_Work instruction_
Which of the lines below include the word "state"? Pull each one out.
──────
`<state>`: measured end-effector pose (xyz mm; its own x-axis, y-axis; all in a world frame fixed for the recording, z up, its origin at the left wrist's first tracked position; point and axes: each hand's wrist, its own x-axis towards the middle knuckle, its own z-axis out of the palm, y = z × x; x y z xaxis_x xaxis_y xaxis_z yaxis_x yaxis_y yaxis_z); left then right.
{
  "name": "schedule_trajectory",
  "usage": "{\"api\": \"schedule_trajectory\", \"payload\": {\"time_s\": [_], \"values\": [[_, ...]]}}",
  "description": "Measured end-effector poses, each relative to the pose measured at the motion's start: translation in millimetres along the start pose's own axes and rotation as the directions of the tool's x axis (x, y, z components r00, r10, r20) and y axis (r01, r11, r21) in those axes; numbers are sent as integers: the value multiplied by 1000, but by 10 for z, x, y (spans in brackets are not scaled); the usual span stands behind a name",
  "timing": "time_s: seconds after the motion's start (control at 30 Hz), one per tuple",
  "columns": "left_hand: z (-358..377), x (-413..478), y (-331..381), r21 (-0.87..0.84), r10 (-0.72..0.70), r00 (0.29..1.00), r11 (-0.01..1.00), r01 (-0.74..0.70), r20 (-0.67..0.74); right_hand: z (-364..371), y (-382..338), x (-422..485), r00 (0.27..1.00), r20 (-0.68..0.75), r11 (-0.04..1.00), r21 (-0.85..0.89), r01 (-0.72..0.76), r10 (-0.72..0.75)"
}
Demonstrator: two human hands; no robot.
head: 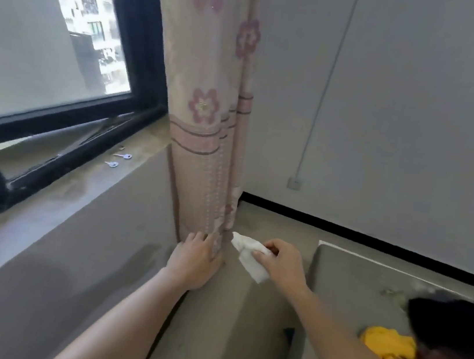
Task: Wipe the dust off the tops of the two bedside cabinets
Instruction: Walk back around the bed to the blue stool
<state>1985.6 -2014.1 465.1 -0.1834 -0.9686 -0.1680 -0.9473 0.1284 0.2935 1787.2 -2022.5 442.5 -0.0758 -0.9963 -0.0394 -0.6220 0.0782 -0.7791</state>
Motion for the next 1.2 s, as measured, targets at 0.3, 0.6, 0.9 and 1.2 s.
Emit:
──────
_Result of the exercise_
`<state>`: measured end-effector pose (xyz mm; its own x-axis, y-axis; all in a world frame fixed for the recording, z up, its origin at the left wrist's first tracked position; point and axes: each hand's wrist, its own x-axis towards the middle knuckle, its own z-axis out of the palm, y = z × x; x y z xaxis_x xaxis_y xaxis_z yaxis_x yaxis_y yaxis_z); left then right.
<state>1985.6 -2014.1 465.1 -0.1834 -0.9686 -0.1680 -0.9473 0.1284 0.2935 1787.2 -2022.5 442.5 -0.0758 -0.9963 -0.0394 -0.6220 0.0782 -0.7791</state>

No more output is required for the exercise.